-- Work instructions --
Each line below should be repeated exactly, but no picture should be carried over.

[Available data Boundary: Start]

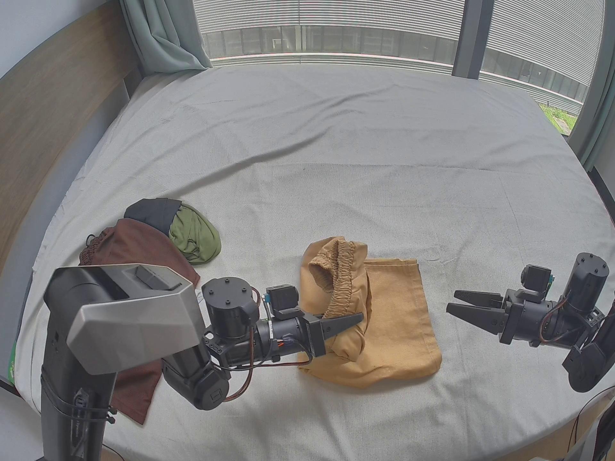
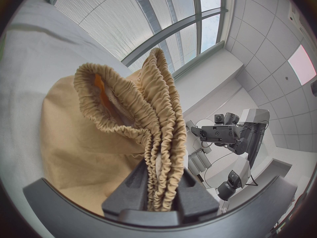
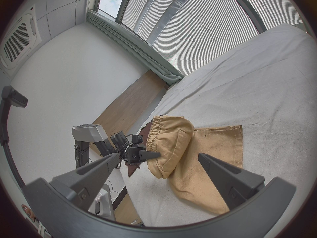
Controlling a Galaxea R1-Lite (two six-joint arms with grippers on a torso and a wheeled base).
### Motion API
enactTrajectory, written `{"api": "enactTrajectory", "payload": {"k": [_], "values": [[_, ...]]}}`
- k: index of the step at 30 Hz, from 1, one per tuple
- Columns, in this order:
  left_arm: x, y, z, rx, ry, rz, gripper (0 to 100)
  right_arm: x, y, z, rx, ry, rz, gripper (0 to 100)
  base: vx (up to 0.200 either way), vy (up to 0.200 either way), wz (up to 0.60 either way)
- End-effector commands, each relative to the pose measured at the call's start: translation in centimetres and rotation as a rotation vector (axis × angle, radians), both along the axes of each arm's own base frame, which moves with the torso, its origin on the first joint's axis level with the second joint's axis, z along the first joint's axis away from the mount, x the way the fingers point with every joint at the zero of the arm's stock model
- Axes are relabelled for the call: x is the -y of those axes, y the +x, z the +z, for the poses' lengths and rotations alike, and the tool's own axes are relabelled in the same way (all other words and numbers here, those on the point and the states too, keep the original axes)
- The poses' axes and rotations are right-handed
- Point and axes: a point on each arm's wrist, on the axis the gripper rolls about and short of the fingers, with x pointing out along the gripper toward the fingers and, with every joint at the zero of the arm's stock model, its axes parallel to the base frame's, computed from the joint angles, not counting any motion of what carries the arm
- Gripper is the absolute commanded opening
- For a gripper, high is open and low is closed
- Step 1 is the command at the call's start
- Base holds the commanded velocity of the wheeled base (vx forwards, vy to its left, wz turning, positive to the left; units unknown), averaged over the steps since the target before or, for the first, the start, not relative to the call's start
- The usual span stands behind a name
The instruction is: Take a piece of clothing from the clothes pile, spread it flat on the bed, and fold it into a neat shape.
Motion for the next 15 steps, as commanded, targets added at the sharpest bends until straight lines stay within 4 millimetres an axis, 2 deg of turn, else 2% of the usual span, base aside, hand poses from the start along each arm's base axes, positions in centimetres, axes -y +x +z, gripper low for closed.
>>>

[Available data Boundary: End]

-- Exercise output --
Controlling a Galaxea R1-Lite (two six-joint arms with grippers on a torso and a wheeled base).
### Motion API
enactTrajectory, written `{"api": "enactTrajectory", "payload": {"k": [_], "values": [[_, ...]]}}`
- k: index of the step at 30 Hz, from 1, one per tuple
- Columns, in this order:
  left_arm: x, y, z, rx, ry, rz, gripper (0 to 100)
  right_arm: x, y, z, rx, ry, rz, gripper (0 to 100)
  base: vx (up to 0.200 either way), vy (up to 0.200 either way), wz (up to 0.60 either way)
- End-effector commands, each relative to the pose measured at the call's start: translation in centimetres and rotation as a rotation vector (axis × angle, radians), both along the axes of each arm's own base frame, which moves with the torso, its origin on the first joint's axis level with the second joint's axis, z along the first joint's axis away from the mount, x the way the fingers point with every joint at the zero of the arm's stock model
- Axes are relabelled for the call: x is the -y of those axes, y the +x, z the +z, for the poses' lengths and rotations alike, and the tool's own axes are relabelled in the same way (all other words and numbers here, those on the point and the states too, keep the original axes)
- The poses' axes and rotations are right-handed
- Point and axes: a point on each arm's wrist, on the axis the gripper rolls about and short of the fingers, with x pointing out along the gripper toward the fingers and, with every joint at the zero of the arm's stock model, its axes parallel to the base frame's, computed from the joint angles, not counting any motion of what carries the arm
- Gripper is the absolute commanded opening
- For a gripper, high is open and low is closed
- Step 1 is the command at the call's start
- Base holds the commanded velocity of the wheeled base (vx forwards, vy to its left, wz turning, positive to the left; units unknown), averaged over the steps since the target before or, for the first, the start, not relative to the call's start
- The usual span stands behind a name
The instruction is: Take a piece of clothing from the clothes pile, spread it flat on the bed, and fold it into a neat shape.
Motion for the next 15 steps, as commanded, targets added at the sharpest bends until straight lines stay within 4 millimetres an axis, 2 deg of turn, else 2% of the usual span, base aside, hand poses from the start along each arm's base axes, positions in centimetres, axes -y +x +z, gripper low for closed.
>>>

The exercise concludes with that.